Métodos: Estudo de série temporal subdividido em análise dos indicadores operacionais e dos fatores associados ao grau de incapacidade da hanseníase no Brasil. Os dados foram extraídos do Sistema de Informação de Agravos de Notificação. Foi calculada a taxa de incidência de hanseníase com incapacidade física grau 2 por 1 milhão de habitantes. Os fatores associados foram medidos pela regressão logística, que gera a razão de chances (odds ratio, OR), a tendência pela regressão de Prais-Winsten e a variação percentual anual.
Resultados: Foram analisados 228.577 casos de hanseníase no Brasil entre 2014 e 2023. As regiões Centro-Oeste e Norte apresentaram taxa de 19,61/1 milhão e 19,12/1 milhão, respectivamente. A variação percentual anual foi de 6,0 (intervalo de confiança de 95% - IC95% 5,1; 6,9) para os casos novos com grau 2 de incapacidade no Brasil. Os fatores associados ao grau de incapacidade 1 foram: ≥60 anos (OR 3,36; IC95% 1,03; 3,15), forma tuberculoide (OR 0,95; IC95% 0,89; 1,04) e baixa escolaridade (OR 1,50; IC95% 1,03; 1,41). Para o grau 2, os fatores associados foram sexo masculino (OR 1,56; IC95% 1,02; 1,51), gestação (OR 1,11; IC95% 0,86; 1,13) e forma multibacilar (OR 1,99; IC95% 1,14; 1,54).
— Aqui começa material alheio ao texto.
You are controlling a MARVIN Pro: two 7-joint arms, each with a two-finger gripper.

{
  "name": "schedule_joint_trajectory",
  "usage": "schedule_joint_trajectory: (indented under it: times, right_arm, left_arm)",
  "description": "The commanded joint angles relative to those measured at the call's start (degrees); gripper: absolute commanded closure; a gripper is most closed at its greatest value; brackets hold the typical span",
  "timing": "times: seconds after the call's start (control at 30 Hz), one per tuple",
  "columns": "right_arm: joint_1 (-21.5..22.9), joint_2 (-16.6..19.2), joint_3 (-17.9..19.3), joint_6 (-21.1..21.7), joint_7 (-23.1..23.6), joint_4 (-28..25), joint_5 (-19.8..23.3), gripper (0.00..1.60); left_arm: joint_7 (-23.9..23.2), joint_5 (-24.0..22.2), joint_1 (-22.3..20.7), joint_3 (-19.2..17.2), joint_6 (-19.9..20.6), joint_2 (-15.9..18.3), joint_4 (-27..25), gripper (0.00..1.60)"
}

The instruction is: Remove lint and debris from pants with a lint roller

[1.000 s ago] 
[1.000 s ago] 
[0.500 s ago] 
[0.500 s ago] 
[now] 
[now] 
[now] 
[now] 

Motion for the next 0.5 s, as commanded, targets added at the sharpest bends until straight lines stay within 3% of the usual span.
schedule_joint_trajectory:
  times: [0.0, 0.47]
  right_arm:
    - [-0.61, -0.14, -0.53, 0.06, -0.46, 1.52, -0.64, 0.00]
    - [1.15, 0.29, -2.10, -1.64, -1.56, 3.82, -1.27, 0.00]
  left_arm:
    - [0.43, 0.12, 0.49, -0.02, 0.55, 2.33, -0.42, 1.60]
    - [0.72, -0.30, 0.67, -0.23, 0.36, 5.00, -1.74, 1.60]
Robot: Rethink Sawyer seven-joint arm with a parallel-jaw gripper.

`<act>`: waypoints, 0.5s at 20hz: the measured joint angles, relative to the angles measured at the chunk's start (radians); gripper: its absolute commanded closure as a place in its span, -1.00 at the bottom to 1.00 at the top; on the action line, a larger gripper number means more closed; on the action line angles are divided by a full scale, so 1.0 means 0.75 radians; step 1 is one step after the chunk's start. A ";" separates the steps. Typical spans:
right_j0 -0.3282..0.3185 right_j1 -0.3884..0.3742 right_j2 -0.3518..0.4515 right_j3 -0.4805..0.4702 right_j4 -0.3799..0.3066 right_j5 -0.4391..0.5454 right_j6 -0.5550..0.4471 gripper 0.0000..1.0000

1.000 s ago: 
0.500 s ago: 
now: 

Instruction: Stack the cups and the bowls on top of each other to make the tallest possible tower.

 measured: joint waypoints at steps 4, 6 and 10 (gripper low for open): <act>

Conclusão: Em suma, menores chances de apresentar incapacidades físicas de grau 1 ou grau 2 associadas ao sexo feminino, à forma clínica tuberculoide, à residência nas regiões Sudeste e Sul e à condição de nível superior.
Palavras-chave:
Hanseníase Multibacilar; Hanseníase Tuberculoide;
Mycobacterium leprae
; Estudos de Séries Temporais; Estudos Transversais.